» WHAT THE TASK ASKS: Copy the listing that follows, line for line, without a single difference.
+ + + + + + +
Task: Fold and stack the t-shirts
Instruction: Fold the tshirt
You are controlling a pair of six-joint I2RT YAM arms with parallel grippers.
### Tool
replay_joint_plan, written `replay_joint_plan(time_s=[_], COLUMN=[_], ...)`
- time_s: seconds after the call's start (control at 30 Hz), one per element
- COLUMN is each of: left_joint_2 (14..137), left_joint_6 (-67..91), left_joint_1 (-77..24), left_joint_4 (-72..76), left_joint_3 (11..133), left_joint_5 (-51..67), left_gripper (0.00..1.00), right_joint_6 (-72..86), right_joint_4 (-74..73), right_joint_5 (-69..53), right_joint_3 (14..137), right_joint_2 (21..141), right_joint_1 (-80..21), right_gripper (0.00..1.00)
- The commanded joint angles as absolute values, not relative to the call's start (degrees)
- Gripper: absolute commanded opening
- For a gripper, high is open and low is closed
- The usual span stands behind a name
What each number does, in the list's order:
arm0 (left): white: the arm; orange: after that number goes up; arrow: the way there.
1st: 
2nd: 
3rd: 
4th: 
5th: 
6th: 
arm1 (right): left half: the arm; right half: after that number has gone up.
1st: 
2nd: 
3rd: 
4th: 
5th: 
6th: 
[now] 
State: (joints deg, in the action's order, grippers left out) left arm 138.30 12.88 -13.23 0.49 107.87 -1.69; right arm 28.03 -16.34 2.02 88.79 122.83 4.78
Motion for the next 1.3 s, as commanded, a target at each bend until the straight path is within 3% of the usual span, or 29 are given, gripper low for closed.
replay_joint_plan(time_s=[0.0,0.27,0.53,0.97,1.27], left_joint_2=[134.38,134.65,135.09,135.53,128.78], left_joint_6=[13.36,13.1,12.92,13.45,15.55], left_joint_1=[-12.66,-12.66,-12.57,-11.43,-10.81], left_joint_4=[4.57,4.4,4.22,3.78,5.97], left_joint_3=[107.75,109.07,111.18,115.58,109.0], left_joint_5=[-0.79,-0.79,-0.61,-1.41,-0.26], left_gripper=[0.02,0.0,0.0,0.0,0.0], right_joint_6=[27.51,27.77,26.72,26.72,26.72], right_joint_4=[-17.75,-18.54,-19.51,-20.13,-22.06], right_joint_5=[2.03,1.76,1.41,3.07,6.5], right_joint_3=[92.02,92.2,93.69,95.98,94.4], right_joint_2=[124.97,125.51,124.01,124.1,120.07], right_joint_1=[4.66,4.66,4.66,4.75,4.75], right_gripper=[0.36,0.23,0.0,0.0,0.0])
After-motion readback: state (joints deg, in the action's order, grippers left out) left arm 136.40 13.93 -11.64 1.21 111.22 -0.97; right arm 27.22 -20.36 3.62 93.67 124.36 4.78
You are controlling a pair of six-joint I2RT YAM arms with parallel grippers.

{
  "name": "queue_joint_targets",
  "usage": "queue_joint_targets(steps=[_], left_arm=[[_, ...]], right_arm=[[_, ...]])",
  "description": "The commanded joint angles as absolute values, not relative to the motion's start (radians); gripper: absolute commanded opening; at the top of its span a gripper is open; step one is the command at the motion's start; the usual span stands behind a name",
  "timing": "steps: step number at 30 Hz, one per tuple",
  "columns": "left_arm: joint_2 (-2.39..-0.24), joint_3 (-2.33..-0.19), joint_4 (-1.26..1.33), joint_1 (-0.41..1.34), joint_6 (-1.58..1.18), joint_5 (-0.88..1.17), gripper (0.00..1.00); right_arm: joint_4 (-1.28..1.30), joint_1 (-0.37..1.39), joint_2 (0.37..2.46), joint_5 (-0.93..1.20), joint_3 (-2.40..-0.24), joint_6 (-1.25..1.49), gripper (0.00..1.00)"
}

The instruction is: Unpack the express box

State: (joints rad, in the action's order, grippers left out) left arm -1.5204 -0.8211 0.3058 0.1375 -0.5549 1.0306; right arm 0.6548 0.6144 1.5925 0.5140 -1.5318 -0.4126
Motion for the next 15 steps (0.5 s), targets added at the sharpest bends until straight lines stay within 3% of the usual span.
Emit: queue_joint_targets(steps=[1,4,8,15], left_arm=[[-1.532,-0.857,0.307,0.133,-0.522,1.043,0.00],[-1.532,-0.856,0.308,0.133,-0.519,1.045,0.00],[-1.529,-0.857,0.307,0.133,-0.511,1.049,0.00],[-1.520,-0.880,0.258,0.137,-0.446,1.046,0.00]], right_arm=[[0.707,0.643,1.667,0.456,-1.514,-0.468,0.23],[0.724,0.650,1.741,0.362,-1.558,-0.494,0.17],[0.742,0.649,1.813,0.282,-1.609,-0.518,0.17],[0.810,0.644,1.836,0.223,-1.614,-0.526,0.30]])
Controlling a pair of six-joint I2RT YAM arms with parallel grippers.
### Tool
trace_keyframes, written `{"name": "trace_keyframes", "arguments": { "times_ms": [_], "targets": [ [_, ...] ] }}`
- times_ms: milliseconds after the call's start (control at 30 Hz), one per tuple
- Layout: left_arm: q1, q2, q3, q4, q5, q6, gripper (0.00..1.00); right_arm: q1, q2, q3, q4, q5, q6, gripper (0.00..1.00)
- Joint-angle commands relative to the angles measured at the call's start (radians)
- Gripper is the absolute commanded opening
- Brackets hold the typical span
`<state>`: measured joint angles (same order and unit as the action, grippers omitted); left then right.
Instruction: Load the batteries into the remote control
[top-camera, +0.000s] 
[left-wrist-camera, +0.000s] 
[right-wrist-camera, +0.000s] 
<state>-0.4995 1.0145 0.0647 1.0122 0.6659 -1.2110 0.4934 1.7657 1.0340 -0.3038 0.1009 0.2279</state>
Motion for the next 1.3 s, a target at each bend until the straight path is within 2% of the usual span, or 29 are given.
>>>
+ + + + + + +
» EXERCISE ANSWER:
Task: Fold and stack the t-shirts
Instruction: Fold the tshirt
You are controlling a pair of six-joint I2RT YAM arms with parallel grippers.
### Tool
replay_joint_plan, written `replay_joint_plan(time_s=[_], COLUMN=[_], ...)`
- time_s: seconds after the call's start (control at 30 Hz), one per element
- COLUMN is each of: left_joint_2 (14..137), left_joint_6 (-67..91), left_joint_1 (-77..24), left_joint_4 (-72..76), left_joint_3 (11..133), left_joint_5 (-51..67), left_gripper (0.00..1.00), right_joint_6 (-72..86), right_joint_4 (-74..73), right_joint_5 (-69..53), right_joint_3 (14..137), right_joint_2 (21..141), right_joint_1 (-80..21), right_gripper (0.00..1.00)
- The commanded joint angles as absolute values, not relative to the call's start (degrees)
- Gripper: absolute commanded opening
- For a gripper, high is open and low is closed
- The usual span stands behind a name
What each number does, in the list's order:
arm0 (left): white: the arm; orange: after that number goes up; arrow: the way there.
1st: 
2nd: 
3rd: 
4th: 
5th: 
6th: 
arm1 (right): left half: the arm; right half: after that number has gone up.
1st: 
2nd: 
3rd: 
4th: 
5th: 
6th: 
[now] 
State: (joints deg, in the action's order, grippers left out) left arm 138.30 12.88 -13.23 0.49 107.87 -1.69; right arm 28.03 -16.34 2.02 88.79 122.83 4.78
Motion for the next 1.3 s, as commanded, a target at each bend until the straight path is within 3% of the usual span, or 29 are given, gripper low for closed.
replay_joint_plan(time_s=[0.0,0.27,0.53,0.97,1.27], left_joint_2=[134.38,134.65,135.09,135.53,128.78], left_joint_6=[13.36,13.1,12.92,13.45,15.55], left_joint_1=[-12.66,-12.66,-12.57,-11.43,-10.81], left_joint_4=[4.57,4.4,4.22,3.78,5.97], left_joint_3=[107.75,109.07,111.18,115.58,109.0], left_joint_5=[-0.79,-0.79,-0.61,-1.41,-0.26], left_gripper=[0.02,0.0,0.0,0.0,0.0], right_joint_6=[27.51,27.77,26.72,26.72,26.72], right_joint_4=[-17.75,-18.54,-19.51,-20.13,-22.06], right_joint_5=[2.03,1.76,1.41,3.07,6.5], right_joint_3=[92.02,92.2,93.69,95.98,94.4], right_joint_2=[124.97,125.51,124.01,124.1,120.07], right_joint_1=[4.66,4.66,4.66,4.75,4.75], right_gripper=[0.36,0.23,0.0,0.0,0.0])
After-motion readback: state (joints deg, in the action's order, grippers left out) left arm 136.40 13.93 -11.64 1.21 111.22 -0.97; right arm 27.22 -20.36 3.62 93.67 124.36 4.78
You are controlling a pair of six-joint I2RT YAM arms with parallel grippers.

{
  "name": "queue_joint_targets",
  "usage": "queue_joint_targets(steps=[_], left_arm=[[_, ...]], right_arm=[[_, ...]])",
  "description": "The commanded joint angles as absolute values, not relative to the motion's start (radians); gripper: absolute commanded opening; at the top of its span a gripper is open; step one is the command at the motion's start; the usual span stands behind a name",
  "timing": "steps: step number at 30 Hz, one per tuple",
  "columns": "left_arm: joint_2 (-2.39..-0.24), joint_3 (-2.33..-0.19), joint_4 (-1.26..1.33), joint_1 (-0.41..1.34), joint_6 (-1.58..1.18), joint_5 (-0.88..1.17), gripper (0.00..1.00); right_arm: joint_4 (-1.28..1.30), joint_1 (-0.37..1.39), joint_2 (0.37..2.46), joint_5 (-0.93..1.20), joint_3 (-2.40..-0.24), joint_6 (-1.25..1.49), gripper (0.00..1.00)"
}

The instruction is: Unpack the express box

State: (joints rad, in the action's order, grippers left out) left arm -1.5204 -0.8211 0.3058 0.1375 -0.5549 1.0306; right arm 0.6548 0.6144 1.5925 0.5140 -1.5318 -0.4126
Motion for the next 15 steps (0.5 s), targets added at the sharpest bends until straight lines stay within 3% of the usual span.
Emit: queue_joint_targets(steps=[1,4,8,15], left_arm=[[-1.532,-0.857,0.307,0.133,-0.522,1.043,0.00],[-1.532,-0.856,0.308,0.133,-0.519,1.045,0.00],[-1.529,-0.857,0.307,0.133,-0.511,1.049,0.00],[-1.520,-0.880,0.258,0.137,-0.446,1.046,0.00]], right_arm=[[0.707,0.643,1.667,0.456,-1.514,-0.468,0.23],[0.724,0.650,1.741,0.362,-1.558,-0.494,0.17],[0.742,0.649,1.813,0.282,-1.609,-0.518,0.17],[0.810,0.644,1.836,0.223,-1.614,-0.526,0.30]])
Controlling a pair of six-joint I2RT YAM arms with parallel grippers.
### Tool
trace_keyframes, written `{"name": "trace_keyframes", "arguments": { "times_ms": [_], "targets": [ [_, ...] ] }}`
- times_ms: milliseconds after the call's start (control at 30 Hz), one per tuple
- Layout: left_arm: q1, q2, q3, q4, q5, q6, gripper (0.00..1.00); right_arm: q1, q2, q3, q4, q5, q6, gripper (0.00..1.00)
- Joint-angle commands relative to the angles measured at the call's start (radians)
- Gripper is the absolute commanded opening
- Brackets hold the typical span
`<state>`: measured joint angles (same order and unit as the action, grippers omitted); left then right.
Instruction: Load the batteries into the remote control
[top-camera, +0.000s] 
[left-wrist-camera, +0.000s] 
[right-wrist-camera, +0.000s] 
<state>-0.4995 1.0145 0.0647 1.0122 0.6659 -1.2110 0.4934 1.7657 1.0340 -0.3038 0.1009 0.2279</state>
Motion for the next 1.3 s, a target at each bend until the straight path is within 2% of the usual span, or 29 are given.
>>>

What is written here forms the complete answer.